According to the team, this model can help grade essays in standardized tests like IELTS writing test and GRE. Moreover, it can also be used to grade essay written by students in school which could save a lot of time for teachers. There are some limitations though, the model is not well trained as it lacks actual academic datasets and the results might be biased, in case, if the sample assays for training were marked inconsistently. They acknowledged the model is not perfectly ready to score essay better than humans but it does give a sense where the essay score stands in a range of 0 to 12.
Learn about NLP here:
Your Guide to Natural Language Processing (NLP)
Music Generation with Nepali music
This project aimed to generate polyphonic music from a model trained on Nepali music. The model was based on Long Short-Term Memory (LSTM); a Recurrent Neural Network (RNN) architecture.
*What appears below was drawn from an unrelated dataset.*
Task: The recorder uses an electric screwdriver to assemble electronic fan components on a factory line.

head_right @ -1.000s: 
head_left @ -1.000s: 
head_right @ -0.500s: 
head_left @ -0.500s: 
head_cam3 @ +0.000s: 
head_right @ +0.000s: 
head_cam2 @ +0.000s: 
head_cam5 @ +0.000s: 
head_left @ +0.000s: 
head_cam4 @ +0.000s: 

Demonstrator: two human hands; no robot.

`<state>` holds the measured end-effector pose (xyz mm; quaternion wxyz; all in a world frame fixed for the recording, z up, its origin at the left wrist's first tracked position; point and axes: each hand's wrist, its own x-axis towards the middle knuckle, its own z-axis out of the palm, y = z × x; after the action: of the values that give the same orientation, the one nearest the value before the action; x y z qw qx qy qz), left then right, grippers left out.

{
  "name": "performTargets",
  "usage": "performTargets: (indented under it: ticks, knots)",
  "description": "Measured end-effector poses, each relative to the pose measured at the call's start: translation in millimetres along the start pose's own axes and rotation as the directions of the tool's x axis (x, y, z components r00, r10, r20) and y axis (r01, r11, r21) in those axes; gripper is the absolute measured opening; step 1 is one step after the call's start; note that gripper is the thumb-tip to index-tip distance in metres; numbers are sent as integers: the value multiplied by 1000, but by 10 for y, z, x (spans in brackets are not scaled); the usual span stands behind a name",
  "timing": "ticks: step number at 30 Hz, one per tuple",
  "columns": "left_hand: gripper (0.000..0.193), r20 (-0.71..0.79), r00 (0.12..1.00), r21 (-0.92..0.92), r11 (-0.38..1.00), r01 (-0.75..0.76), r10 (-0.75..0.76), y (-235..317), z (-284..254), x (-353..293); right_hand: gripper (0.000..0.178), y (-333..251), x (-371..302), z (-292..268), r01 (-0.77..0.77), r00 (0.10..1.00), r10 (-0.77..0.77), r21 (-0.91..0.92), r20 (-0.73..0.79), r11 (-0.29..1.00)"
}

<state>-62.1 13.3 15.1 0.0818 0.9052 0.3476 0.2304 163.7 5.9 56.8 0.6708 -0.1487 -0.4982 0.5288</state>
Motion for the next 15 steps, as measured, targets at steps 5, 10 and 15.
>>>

The primary objectives are:
– Inspiration for aspiring composers.
– No Copyright Music for use in YouTube videos.
The team explained they learned about music theory, explored restricted Boltzmann machines, LSTM based networks, simple Markov models and experimented with LSTM model with attention for polyphonic music generation.
Based on their demo, the application was able to generate music but the melody was just a random one based on a diatonic scale that lacked motif and context. Overall, it was a decent effort.
Learn about LSTMs here:
A Beginner’s Guide to LSTMs and Recurrent Neural Networks
Real-Time Vehicle Tracking and Recognition (RTVTR)
This prototype was developed by Inspiring Lab Pvt. Ltd., an AI startup. RTVTR is a computer vision application that recognizes characters in Nepali number plates. Initially, an image frame is captured from a CCTV camera and passed through a prediction model to extract the region from the frame consisting of a license plate. This plate image is then passed through an Optical Character Recognition (OCR) model for prediction of Nepali characters. Additional features include recognition of different types of vehicles, vehicle count, flagging and identifying specified vehicles and detection analytics.
According to the team, the purpose of developing this system was aimed towards solving traffic congestion and surveillance, parking system and time card management, as well as toll booth collection problems prevalent in the urban landscape of Nepal.
Winners of the AI Expo Nepal 2019
Based on the selection criteria, out of 20 projects, three winning projects were selected:
- Real-Time Vehicle Tracking and Recognition (RTVTR)
- Polyphonic Music Generation with RNN
The event ended with closing remarks by Mr. Kshitiz Rimal, Head of Research at AID, and Photo Session.
This expo proved that there are AI talents here among us waiting for the opportunity to showcase their skills. The participating teams also highlighted a major limitation which hindered their projects due to lack of availability of local datasets, as a result, they had to rely on sample datasets from the internet. As AI is built on top of data, the more data is fed to the algorithm, the better the performance. Also, the overwhelming number of 2000+ attendees showed that people are interested in AI and want to learn more about it and embrace change. The plenary discussions showed that government needs to step up and embrace change as well and integrate their available infrastructure with modern technology, scalable architecture and artificial intelligence.